Luca hadn’t looked for the honour of being heir to the throne of Fabrizio. He didn’t need the money. He could run the country out of pocket change. Success had come when he’d nagged his father to let him bring Fabrizio up to date, and had insisted on studying tech at university. He’d gone on to become one of the most successful men in the industry. His global holdings were so vast his company almost ran itself. This was just as well as he had to turn his thoughts to ruling a country, and to filling the empty space beside him.

‘If you fail to do this within two years,’ his father had said on his deathbed, ‘our constitution states that the throne will pass by default to your brother.’ They both knew what that meant. Max would ruin Fabrizio. ‘This is your destiny, Luca,’ his father had added. ‘You cannot refuse the request of a dying man.’

Luca had no intention of doing so, but the thought of marrying a simpering princess held no appeal. The royal marriage mart, as he thought of it, didn’t come close to his love of being with his people. He would leave here and travel to his lemon groves in southern Italy, where he worked alongside the other holiday workers. There was no better way for him to learn what concerns they had, and to do something to help. The thought of being shackled to a fragile china doll appalled him. He wanted a real woman with grit and fire inside her belly.

‘There are good women out there, Luca,’ his father, the Prince, had insisted. ‘It’s up to you to find one. Pick someone strong. Search for the unusual. Step off the well-trodden path.’

At the time Luca had thought this wouldn’t be easy. Looking around today, he thought it impossible.

* * *

As funerals went, this one was small, but respectable. Callie had made sure of it. It was small in as much as the only people to mourn her father’s passing, other than herself, were their next-door neighbours, the rumbustious Browns. It was a respectable and quiet affair, because Callie had always felt she should counterbalance her father’s crude and reckless life. There couldn’t be two of them wondering where their next meal was coming from. If it hadn’t been for her friends, the Browns, laughing with her at whatever life threw up, and reminding her to have fun while she could without offending other people, as her father so often had, she’d have been tearing her hair out by now.
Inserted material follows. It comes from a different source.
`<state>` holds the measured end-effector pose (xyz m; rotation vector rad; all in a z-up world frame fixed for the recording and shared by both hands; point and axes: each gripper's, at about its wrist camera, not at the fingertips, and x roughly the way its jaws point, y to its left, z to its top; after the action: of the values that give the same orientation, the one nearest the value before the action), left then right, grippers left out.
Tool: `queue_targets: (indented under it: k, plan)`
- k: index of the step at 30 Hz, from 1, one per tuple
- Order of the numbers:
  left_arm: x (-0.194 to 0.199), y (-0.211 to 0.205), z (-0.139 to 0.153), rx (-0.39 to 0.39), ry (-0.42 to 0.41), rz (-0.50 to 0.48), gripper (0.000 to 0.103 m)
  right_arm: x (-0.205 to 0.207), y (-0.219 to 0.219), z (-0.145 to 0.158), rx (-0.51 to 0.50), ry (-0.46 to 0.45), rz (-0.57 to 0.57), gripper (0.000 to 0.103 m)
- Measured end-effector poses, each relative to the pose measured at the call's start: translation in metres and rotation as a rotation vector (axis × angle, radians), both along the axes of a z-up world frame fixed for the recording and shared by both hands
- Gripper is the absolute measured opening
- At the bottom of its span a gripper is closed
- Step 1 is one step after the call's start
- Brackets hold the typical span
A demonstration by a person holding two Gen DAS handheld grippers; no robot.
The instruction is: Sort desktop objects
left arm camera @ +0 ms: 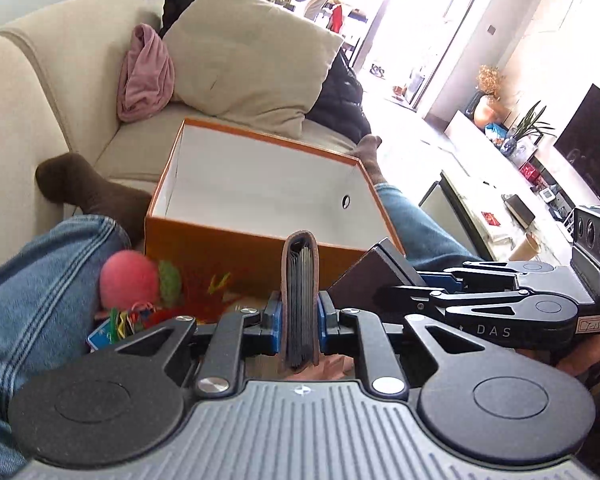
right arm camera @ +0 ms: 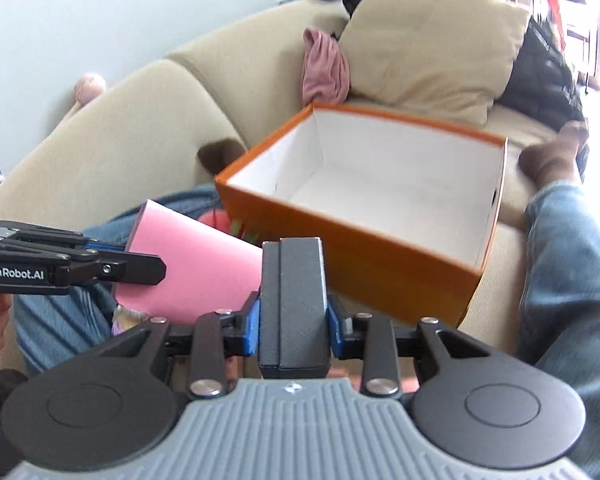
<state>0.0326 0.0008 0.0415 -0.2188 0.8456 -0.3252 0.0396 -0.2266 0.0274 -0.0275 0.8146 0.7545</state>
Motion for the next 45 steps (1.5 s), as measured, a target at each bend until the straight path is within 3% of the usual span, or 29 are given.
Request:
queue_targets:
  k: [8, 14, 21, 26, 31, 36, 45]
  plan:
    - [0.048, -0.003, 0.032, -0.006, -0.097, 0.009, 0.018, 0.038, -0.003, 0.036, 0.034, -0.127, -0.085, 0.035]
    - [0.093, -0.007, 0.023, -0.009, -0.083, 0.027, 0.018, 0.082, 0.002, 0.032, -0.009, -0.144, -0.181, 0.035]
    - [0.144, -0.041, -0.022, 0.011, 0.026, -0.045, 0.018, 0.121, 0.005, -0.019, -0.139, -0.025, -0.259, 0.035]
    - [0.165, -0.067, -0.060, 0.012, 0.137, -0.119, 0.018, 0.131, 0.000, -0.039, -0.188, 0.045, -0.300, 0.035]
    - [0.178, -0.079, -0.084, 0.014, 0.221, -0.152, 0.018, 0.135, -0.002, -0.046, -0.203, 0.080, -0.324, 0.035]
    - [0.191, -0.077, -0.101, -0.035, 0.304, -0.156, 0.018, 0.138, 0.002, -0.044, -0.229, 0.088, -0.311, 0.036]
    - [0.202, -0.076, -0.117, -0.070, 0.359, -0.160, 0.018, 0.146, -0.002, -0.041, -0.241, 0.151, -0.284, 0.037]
The Brown tribe was on its best behaviour today—if she didn’t count their five dogs piling out of their camper van to career around the country cemetery barking wildly, but they’d given Callie a glimpse of what a happy family life could be, and, in her heart of hearts, love and a happy family was what she aspired to.
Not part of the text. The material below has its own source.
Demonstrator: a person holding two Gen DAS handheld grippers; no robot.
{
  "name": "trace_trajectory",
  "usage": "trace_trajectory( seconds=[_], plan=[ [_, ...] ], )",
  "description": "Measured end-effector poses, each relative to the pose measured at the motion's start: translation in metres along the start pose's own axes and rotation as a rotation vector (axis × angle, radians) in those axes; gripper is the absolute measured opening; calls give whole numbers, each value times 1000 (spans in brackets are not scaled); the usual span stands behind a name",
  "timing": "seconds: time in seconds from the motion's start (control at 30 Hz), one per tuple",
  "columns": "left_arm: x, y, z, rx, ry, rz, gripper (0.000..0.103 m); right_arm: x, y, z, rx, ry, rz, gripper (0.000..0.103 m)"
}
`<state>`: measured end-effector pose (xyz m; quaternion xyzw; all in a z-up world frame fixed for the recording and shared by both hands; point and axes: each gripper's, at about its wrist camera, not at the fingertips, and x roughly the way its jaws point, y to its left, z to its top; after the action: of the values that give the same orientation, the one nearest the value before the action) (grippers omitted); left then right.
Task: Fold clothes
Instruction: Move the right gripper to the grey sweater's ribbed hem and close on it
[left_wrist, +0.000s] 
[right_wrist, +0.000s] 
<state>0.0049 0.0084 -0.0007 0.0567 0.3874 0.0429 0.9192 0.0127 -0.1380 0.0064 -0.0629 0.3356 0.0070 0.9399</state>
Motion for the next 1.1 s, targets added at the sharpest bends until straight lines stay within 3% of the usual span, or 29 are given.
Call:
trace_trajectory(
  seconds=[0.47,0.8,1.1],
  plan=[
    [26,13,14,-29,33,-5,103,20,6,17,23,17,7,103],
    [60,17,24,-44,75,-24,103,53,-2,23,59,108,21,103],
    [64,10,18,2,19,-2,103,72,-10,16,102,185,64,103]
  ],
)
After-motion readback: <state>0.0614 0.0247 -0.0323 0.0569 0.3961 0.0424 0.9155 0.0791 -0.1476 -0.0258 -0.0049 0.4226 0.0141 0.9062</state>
‘Goodbye, Dad,’ she whispered, regretting everything they’d never been to each other as she tossed a handful of moist, cool soil on top of the coffin.

‘Don’t worry, love,’ Ma said, putting her capable arm around Callie’s shoulders. ‘The worst part is over. Your life is about to begin. It’s a book of blank pages. You can write anything on it. Close your eyes and think where you’d like to be. That’s what always makes me happy. Isn’t it, our Rosie?’

Rosie Brown, Callie’s best friend and the Browns’ oldest child, came to link arms with Callie on her other side. ‘That’s right, Ma. The world’s your oyster, Callie. You can do anything you want. And sometimes,’ Rosie added, ‘you have to listen to the advice of people you trust, and let them help you.’

‘Anywhere ten pounds will take me?’ Callie suggested, finding a grin.

 

Rosie sighed. ‘Anywhere has to be better than staying round the docks—sorry, Ma, I know you love it here, but you know what I’m getting at. Callie needs a change.’

By the time they’d all crammed into the van, Callie was feeling better. Being with the Browns was like taking a big dose of optimism, and, after the lifetime of verbal and physical abuse she’d endured keeping house for her father, she was ready for it. She was free. For the first time in her life she was free. There was only one question now: how was she going to use that freedom?